Liputan6.com, Jakarta - Ketua Majelis Permusyawaratan Rakyat (MPR) Zulkifli Hasan meminta masyarakat untuk tidak terlalu reaktif menanggapi tersebarnya lambang-lambang Partai Komunis Indonesia (PKI). Apalagi, doktrin ideologi komunis sudah banyak ditinggalkan di tempat kelahirannya di Eropa Timur.
"Di tempat asalnya saja, lambang palu arit sudah jadi suvenir karena sudah langka. Sebagai doktrin, (komunis) sudah ditinggalkan," kata Zulkifli dalam dialog kebangsaan Empat Pilar di Universitas Airlangga, Surabaya, Kamis (12/5/2016).
Ia mengatakan anak-anak yang bergaya dengan lambang-lambang PKI, seperti palu arit, tidak serta-merta bersalah. Mereka, kata Zulkifli, bisa jadi tidak tahu jika Indonesia punya sejarah kelam dengan PKI. Situasi itu menjadi lampu merah bagi bangsa Indonesia.
Baca Juga
"Itu lampu merah buat kita. Berarti, wawasan kebangsaan dan rasa cinta Tanah Air mulai memudar," ujar dia.
Hasil riset Lemhannas terhadap generasi Y menunjukkan pesatnya informasi teknologi meningkatkan tekanan global terhadap generasi muda Indonesia. Jika bekal wawasan nusantara kurang, mereka akan menyerap segala informasi tanpa disaring. "Asal bahagia, cukup," kata Zulkifli.
Maka itu, pendidikan karakter harus diberikan sejak dini dan konsisten. Tanggung jawab itu berada di tangan semua elemen bangsa. Jika tanggung jawab tidak dilaksanakan oleh semua, pembangunan karakter bangsa pasti gagal.
"Di luar negeri bahkan ada wamil. Kalau tidak dibangun karakter kita, tidak aneh kalau anak-anak kita ledek-ledek lambang negara," ujar dia.
Meski begitu, Zulkifli mengingatkan kewaspadaan tetap harus dijaga untuk mencegah bangkitnya komunisme.
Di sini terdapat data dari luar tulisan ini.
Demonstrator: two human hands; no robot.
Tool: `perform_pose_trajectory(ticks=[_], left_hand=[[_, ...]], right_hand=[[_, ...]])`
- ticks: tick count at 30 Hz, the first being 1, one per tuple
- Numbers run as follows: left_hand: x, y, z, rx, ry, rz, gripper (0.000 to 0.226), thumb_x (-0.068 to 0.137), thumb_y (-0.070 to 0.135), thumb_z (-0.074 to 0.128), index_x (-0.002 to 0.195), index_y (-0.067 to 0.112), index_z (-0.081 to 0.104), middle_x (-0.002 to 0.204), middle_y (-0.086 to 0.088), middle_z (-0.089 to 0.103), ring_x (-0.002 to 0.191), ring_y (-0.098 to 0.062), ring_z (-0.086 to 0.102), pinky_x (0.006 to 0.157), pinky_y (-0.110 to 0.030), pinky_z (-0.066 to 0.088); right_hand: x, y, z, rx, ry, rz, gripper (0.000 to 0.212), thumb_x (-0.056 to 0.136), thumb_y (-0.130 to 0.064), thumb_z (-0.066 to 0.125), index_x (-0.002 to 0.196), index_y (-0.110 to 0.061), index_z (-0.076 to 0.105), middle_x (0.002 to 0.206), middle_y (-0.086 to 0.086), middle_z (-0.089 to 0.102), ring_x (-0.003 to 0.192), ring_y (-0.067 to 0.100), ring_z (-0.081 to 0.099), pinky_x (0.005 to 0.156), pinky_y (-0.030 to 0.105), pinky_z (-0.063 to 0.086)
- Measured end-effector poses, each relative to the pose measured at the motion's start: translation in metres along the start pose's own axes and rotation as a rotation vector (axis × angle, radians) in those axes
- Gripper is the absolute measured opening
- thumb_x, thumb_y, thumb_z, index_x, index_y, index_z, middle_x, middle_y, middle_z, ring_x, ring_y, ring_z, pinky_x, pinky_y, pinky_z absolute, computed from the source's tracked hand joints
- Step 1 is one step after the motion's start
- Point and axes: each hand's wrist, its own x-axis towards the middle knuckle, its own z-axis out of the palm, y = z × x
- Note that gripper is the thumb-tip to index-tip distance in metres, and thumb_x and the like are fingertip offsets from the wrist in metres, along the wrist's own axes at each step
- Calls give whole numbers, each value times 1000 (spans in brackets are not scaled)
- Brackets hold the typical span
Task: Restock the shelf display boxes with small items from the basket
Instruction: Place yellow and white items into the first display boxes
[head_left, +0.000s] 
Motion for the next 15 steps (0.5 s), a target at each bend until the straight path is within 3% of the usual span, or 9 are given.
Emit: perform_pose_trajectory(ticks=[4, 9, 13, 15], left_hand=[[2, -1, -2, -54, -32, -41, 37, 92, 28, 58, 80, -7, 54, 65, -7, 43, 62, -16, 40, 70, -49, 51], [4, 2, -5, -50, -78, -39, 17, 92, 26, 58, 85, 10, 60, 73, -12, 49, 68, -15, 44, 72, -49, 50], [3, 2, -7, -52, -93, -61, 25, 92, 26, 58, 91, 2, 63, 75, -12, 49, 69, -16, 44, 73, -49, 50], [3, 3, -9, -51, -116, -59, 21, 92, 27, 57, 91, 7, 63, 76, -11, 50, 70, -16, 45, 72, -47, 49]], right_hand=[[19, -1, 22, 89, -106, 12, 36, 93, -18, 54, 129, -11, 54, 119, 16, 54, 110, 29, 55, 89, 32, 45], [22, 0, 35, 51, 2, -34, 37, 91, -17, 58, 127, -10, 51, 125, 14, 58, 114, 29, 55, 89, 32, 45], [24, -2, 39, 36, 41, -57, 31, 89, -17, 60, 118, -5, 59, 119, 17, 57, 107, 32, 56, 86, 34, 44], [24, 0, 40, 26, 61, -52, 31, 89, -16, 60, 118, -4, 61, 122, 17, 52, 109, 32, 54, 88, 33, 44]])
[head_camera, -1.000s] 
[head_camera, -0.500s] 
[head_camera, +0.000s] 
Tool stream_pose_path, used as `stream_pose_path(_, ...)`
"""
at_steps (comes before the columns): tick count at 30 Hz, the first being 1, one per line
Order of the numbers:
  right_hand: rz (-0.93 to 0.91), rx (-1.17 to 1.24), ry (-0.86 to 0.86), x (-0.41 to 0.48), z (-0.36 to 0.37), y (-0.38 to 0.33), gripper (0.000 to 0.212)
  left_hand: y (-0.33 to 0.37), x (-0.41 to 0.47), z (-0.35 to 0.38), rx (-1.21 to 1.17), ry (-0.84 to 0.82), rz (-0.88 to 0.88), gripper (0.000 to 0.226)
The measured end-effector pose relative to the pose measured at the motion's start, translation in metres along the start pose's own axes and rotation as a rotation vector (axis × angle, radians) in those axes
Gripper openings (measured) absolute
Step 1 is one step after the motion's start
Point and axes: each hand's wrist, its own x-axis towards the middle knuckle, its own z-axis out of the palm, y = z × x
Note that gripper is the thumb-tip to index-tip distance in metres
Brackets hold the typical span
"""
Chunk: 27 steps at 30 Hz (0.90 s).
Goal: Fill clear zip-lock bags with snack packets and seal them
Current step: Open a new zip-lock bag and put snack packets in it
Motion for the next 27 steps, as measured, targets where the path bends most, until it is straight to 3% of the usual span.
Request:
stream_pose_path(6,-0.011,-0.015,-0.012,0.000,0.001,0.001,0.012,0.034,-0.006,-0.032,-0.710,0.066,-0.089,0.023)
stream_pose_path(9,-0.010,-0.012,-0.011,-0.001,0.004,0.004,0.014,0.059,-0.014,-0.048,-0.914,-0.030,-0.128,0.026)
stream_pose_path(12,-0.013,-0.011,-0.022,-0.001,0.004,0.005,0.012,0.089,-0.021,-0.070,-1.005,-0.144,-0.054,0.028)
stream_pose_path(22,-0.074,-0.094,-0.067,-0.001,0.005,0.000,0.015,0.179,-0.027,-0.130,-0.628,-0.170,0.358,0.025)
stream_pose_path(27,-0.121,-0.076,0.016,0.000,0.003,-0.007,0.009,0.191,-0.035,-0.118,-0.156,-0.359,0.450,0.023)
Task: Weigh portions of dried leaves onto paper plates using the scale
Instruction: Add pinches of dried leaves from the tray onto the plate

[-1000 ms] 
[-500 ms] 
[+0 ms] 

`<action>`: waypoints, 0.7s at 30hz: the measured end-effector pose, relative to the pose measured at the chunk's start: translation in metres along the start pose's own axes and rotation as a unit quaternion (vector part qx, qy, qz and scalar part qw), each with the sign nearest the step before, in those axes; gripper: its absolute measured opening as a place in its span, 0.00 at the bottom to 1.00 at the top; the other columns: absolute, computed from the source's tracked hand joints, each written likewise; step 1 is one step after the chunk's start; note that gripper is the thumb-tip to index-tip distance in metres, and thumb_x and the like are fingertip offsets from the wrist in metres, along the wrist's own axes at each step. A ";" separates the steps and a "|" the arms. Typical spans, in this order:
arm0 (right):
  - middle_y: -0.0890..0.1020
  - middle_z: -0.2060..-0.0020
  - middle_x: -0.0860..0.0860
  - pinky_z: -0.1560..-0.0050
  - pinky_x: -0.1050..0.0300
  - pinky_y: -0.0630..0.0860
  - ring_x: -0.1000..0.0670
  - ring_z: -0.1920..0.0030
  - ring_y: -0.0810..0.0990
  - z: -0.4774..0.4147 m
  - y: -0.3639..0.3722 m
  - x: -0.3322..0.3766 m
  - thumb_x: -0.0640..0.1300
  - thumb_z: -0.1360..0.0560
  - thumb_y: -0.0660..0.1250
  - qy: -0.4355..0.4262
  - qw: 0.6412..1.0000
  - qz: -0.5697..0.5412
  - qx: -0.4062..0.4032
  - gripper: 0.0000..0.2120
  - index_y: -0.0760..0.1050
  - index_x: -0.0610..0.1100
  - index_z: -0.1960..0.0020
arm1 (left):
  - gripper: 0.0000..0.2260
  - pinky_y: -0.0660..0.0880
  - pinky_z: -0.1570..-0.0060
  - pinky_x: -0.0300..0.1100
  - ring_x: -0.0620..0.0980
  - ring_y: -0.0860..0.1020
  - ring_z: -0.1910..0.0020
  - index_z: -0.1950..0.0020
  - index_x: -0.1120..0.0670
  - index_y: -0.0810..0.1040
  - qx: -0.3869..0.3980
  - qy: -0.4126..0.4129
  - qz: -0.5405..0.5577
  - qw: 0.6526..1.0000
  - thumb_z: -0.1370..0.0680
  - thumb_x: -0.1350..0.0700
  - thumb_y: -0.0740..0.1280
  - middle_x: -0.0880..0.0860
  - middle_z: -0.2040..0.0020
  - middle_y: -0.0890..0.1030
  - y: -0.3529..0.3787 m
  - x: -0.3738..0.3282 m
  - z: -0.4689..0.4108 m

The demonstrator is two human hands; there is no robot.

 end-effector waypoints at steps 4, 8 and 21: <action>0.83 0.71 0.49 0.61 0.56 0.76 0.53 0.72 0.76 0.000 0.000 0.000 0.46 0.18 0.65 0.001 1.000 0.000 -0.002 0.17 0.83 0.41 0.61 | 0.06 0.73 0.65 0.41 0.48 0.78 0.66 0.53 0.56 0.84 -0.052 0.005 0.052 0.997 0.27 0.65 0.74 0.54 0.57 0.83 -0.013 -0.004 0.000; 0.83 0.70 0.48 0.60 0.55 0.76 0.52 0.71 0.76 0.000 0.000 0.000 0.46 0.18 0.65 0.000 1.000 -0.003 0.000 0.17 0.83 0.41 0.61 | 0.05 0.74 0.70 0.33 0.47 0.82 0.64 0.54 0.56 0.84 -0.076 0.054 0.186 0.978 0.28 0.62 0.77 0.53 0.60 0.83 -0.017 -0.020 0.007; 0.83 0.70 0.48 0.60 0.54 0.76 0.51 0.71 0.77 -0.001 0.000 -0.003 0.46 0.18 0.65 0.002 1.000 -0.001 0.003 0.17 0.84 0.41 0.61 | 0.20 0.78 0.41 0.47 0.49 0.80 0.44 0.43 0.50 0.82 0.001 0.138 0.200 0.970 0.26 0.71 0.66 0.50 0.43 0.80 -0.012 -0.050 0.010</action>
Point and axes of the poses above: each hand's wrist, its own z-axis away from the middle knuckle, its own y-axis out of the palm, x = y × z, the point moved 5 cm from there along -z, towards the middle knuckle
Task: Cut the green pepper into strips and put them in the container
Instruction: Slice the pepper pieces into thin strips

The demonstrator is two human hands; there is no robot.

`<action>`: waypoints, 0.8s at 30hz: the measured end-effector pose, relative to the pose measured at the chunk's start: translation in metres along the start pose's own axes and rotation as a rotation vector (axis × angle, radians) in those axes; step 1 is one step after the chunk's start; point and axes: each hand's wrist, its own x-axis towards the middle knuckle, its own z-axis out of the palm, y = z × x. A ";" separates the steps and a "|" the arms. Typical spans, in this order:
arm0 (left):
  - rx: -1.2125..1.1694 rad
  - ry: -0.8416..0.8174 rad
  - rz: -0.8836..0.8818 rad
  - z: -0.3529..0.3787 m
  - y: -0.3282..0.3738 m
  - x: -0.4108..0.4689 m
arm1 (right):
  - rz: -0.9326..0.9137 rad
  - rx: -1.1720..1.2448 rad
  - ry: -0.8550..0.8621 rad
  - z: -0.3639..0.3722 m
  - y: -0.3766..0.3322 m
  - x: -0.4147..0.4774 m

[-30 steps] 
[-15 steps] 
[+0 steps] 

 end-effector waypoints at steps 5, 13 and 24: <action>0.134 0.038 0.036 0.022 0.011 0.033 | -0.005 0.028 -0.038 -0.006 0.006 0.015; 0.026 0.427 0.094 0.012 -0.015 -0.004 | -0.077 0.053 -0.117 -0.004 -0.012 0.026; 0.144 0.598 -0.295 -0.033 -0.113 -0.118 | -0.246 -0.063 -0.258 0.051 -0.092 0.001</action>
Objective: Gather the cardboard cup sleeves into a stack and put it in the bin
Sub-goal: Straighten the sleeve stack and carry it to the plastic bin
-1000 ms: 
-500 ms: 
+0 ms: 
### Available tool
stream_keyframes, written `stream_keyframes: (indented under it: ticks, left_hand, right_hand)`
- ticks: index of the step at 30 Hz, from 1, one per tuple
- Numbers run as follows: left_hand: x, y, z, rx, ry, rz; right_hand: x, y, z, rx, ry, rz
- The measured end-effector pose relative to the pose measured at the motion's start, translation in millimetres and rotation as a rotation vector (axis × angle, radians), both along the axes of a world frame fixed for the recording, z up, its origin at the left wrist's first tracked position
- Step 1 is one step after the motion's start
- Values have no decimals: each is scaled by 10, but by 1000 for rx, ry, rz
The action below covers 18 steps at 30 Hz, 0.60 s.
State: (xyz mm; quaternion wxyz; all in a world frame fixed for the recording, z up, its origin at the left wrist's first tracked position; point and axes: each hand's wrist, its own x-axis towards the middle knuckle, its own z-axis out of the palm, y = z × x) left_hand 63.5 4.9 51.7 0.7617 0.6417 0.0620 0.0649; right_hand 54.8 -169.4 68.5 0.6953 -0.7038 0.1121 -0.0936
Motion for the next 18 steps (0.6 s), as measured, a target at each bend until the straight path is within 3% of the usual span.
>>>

Selain itu, ia meminta agar pemerintah daerah terkait menyisihkan sedikit anggaran untuk ikut menyosialisasikan empat konsensus berbangsa bernegara yang terdiri dari Pancasila, Bhineka Tunggal Ika, NKRI dan UUD 1945.
Wali Kota Surabaya Tri Rismaharini menyatakan, salah satu upaya membangkitkan wawasan kebangsaan pada anak-anak muda Surabaya adalah dengan menggelar Sekolah Kebangsaan.
Sekolah itu diadakan di luar sekolah biasa dengan mengajak anak-anak ke taman makam pahlawan dan situs-situs bersejarah. Sasaran utama sekolah kebangsaan adalah mereka yang bersekolah di sekolah internasional.
Advertisement
"Ternyata, mereka sangat suka," kata Risma.
Ia mengajak anak muda lainnya juga ikut serta bergerak memperbaiki bangsa. Menurut Risma, pemimpin tidak bisa berfungsi jika umatnya tidak ikut bekerja.
"Ini bangsa apa kalau mudah memaki tapi kita enggak pernah berbuat," ujar Risma.